Exercise brief —
Using the data that follows, return exactly the lines from the one that contains "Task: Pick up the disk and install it" through the one that contains "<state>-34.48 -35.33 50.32", ends included.

Extracted records —

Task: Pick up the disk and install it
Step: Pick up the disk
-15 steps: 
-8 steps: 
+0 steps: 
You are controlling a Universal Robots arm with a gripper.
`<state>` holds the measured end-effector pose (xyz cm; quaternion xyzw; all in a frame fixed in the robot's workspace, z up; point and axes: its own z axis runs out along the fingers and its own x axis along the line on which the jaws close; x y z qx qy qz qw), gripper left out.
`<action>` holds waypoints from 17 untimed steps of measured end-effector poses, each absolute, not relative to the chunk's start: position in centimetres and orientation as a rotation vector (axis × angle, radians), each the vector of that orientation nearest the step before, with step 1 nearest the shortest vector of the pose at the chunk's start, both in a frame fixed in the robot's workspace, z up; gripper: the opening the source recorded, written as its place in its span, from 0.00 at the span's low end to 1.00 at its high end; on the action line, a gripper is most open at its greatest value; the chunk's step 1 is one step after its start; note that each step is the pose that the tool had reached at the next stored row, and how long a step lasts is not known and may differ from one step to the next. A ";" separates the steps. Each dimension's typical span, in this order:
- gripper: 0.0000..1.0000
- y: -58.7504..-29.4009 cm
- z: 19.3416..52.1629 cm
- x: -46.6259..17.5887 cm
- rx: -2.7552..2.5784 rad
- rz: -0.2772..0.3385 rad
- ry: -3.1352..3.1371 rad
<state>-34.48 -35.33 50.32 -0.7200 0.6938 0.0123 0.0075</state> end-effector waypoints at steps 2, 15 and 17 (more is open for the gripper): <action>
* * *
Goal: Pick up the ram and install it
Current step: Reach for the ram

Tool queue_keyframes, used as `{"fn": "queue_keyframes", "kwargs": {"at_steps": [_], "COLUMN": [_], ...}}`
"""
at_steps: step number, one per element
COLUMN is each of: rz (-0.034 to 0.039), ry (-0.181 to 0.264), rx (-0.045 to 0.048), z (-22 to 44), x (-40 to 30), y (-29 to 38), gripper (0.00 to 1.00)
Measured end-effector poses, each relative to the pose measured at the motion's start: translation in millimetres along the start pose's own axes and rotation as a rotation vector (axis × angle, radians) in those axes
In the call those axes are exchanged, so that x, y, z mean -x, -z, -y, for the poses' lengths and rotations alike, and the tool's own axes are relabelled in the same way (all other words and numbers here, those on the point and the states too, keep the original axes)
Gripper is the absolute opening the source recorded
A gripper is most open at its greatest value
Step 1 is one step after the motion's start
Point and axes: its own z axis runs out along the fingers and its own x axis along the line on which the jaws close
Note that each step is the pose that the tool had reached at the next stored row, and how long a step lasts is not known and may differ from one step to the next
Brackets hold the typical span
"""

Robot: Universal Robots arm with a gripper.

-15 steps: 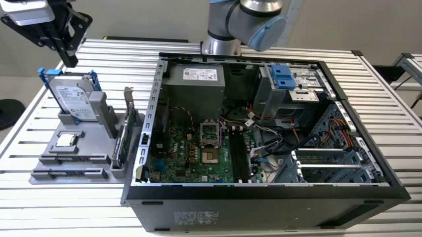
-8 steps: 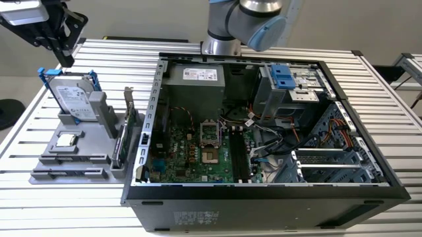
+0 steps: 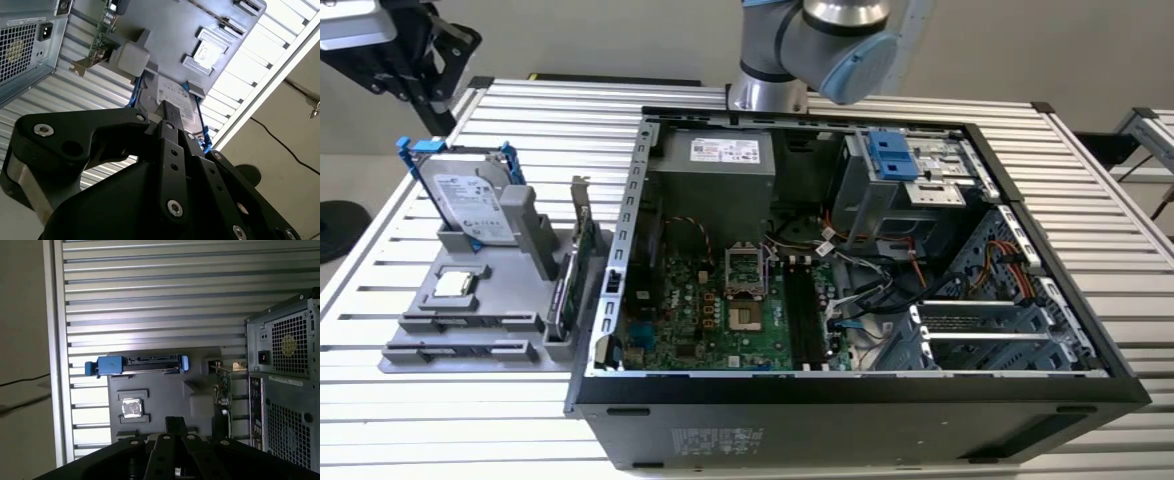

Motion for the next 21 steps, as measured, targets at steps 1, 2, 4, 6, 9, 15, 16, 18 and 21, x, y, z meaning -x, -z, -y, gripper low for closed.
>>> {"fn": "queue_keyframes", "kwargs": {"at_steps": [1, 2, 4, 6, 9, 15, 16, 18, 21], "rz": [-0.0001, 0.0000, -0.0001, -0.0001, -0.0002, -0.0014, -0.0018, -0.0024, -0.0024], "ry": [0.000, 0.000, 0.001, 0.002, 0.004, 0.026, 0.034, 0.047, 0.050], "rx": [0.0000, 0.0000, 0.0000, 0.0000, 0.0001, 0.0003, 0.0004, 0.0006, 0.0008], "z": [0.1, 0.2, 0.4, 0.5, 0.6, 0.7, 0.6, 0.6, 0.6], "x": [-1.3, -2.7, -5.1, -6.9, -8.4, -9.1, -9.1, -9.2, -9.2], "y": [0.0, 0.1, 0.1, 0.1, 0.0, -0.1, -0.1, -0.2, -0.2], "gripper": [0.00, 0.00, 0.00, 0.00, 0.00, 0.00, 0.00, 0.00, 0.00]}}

Task result —
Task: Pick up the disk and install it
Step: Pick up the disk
-15 steps: 
-8 steps: 
+0 steps: 
You are controlling a Universal Robots arm with a gripper.
`<state>` holds the measured end-effector pose (xyz cm; quaternion xyzw; all in a frame fixed in the robot's workspace, z up; point and axes: its own z axis runs out along the fingers and its own x axis along the line on which the jaws close; x y z qx qy qz qw), gripper left out.
`<action>` holds waypoints from 17 untimed steps of measured end-effector poses, each absolute, not relative to the chunk's start: position in centimetres and orientation as a rotation vector (axis × angle, radians), each the vector of that orientation nearest the step before, with step 1 nearest the shortest vector of the pose at the chunk's start, both in a frame fixed in the robot's workspace, z up; gripper: the opening the source recorded, written as its place in its span, from 0.00 at the span's low end to 1.00 at its high end; on the action line, a gripper is most open at its greatest value; the chunk's step 1 is one step after its start; note that each step is the pose that the tool had reached at the next stored row, and how long a step lasts is not known and may differ from one step to the next. A ";" separates the steps. Each dimension's typical span, in this order:
- gripper: 0.0000..1.0000
- y: -58.7504..-29.4009 cm
- z: 19.3416..52.1629 cm
- x: -46.6259..17.5887 cm
- rx: -2.7552..2.5784 rad
- rz: -0.2772..0.3385 rad
- ry: -3.1352..3.1371 rad
<state>-34.48 -35.33 50.32 -0.7200 0.6938 0.0123 0.0075</state> end-effector waypoints at steps 2, 15 and 17 (more is open for the gripper): <action>

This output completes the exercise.